──────── RECORDS PROVIDED ────────
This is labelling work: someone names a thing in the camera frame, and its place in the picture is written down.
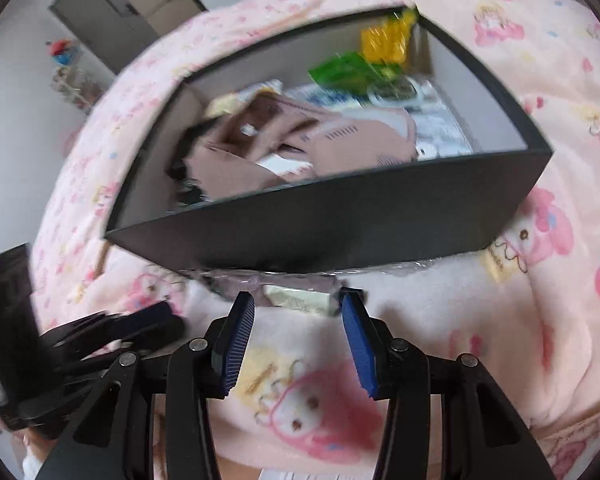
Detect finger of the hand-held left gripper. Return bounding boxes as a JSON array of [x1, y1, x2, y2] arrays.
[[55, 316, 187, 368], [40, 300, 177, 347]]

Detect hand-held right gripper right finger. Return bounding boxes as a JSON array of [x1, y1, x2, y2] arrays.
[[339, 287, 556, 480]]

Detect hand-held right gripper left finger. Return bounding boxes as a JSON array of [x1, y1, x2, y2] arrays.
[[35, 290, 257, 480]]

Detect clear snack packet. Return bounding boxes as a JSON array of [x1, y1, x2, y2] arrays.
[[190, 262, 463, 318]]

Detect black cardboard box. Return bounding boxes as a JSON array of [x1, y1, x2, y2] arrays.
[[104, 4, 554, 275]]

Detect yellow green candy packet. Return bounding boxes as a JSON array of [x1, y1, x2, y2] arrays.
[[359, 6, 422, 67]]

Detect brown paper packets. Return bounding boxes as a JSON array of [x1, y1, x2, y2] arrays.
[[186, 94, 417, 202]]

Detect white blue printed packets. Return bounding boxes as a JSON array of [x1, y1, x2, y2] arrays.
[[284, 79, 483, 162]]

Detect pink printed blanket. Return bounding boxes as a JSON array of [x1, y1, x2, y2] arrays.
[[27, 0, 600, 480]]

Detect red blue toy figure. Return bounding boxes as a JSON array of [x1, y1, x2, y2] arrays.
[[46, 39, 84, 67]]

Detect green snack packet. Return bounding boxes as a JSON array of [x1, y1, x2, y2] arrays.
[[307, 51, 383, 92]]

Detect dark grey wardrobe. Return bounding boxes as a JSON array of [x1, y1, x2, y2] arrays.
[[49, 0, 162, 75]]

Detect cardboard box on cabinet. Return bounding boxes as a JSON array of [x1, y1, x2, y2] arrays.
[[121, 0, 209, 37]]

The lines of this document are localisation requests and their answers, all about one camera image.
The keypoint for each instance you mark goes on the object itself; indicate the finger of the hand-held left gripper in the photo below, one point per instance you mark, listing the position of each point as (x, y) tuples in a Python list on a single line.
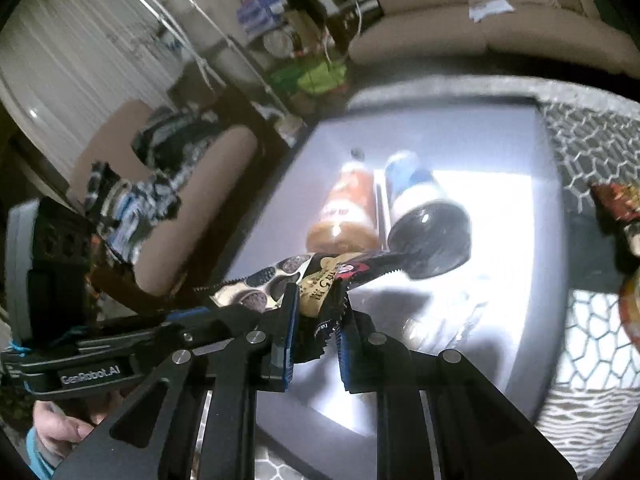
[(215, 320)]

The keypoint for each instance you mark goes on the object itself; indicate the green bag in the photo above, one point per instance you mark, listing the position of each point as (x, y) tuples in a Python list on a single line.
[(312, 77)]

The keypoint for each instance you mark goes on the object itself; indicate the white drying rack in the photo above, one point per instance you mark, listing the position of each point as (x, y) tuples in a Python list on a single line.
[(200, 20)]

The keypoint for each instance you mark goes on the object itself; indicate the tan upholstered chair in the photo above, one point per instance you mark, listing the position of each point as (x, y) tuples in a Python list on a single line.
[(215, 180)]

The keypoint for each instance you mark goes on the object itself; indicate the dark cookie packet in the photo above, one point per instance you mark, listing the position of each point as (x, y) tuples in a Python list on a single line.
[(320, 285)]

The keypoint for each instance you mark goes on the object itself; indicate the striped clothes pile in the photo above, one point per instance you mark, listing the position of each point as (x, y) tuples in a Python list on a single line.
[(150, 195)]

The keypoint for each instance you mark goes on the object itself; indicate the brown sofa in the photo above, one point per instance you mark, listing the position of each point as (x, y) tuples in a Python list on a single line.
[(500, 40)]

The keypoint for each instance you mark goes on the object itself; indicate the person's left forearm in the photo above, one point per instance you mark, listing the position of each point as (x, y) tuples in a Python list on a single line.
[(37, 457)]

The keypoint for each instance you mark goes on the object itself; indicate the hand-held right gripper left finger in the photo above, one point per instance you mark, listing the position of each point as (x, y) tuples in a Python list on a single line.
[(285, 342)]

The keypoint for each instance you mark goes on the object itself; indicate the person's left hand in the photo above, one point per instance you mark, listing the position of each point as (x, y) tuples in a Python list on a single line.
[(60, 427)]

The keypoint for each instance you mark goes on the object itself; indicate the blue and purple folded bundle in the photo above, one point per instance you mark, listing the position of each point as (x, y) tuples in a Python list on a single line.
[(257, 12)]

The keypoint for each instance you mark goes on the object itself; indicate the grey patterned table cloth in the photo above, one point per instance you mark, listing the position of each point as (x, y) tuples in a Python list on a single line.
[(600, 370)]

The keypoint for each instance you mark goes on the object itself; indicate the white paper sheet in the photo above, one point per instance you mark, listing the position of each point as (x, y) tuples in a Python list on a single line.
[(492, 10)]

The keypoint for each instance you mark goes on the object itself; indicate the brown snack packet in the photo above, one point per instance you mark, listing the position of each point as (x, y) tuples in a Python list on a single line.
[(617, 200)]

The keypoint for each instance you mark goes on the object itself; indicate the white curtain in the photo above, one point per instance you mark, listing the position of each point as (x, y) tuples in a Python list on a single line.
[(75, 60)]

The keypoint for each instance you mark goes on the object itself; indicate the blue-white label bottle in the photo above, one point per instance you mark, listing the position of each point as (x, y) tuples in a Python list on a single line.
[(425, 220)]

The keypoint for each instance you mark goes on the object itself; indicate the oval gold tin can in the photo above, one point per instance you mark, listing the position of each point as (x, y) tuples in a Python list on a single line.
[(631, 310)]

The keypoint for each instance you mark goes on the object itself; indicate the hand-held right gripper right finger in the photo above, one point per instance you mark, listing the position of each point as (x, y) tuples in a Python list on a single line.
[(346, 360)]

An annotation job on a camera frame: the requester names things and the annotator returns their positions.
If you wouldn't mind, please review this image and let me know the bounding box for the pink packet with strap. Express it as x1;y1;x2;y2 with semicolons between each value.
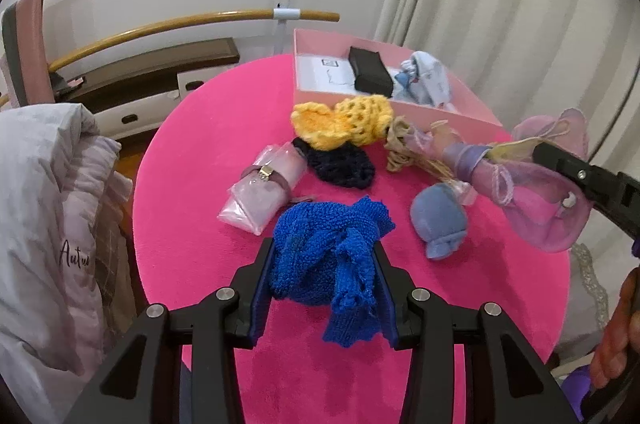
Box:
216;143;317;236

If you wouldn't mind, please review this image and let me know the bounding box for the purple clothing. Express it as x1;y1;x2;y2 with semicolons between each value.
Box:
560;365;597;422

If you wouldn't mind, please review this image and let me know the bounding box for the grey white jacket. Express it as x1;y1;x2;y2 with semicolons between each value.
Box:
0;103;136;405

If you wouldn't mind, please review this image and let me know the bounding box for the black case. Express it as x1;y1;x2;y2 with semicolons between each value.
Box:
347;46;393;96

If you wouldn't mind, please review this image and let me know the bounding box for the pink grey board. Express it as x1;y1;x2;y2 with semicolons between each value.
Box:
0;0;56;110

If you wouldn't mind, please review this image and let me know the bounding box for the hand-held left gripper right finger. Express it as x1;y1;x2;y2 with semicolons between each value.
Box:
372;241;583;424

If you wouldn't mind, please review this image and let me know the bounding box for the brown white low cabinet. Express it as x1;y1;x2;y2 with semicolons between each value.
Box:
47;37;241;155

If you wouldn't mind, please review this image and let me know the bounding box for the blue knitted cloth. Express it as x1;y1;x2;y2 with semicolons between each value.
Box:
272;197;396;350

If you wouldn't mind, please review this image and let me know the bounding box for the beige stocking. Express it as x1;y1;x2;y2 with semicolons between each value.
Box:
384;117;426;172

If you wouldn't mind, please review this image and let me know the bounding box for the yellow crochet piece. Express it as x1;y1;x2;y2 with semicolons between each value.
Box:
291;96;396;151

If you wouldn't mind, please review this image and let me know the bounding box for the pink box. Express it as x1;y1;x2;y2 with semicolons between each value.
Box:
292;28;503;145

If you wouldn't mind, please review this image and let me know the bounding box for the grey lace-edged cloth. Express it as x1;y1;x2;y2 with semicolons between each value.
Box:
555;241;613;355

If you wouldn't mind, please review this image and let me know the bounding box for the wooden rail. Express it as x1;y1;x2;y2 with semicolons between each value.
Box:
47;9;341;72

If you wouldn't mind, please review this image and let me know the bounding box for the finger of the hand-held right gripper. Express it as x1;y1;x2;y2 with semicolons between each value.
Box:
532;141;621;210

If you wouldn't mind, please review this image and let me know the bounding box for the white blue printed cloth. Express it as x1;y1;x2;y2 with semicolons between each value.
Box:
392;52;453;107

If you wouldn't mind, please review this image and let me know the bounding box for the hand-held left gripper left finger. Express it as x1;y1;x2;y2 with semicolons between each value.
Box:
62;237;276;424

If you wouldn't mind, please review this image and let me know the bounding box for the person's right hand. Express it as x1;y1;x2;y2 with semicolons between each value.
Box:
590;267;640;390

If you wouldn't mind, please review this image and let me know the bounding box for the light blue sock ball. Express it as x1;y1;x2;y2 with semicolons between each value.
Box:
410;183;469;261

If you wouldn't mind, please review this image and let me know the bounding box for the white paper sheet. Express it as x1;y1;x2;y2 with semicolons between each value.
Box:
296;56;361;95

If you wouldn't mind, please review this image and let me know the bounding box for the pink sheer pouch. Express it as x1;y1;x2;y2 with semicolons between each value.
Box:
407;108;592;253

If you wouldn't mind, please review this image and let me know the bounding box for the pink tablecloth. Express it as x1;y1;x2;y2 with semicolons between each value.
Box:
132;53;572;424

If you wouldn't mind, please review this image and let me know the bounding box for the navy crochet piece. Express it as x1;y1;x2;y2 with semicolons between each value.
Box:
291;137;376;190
────────
WORK REQUIRED
Where a line above holds the word "their", copy it.

SOLUTION BELOW
The lines of this document are localisation requests and their answers, all about one camera image.
An annotation job on a camera frame: the requester names things and the annotator returns their positions.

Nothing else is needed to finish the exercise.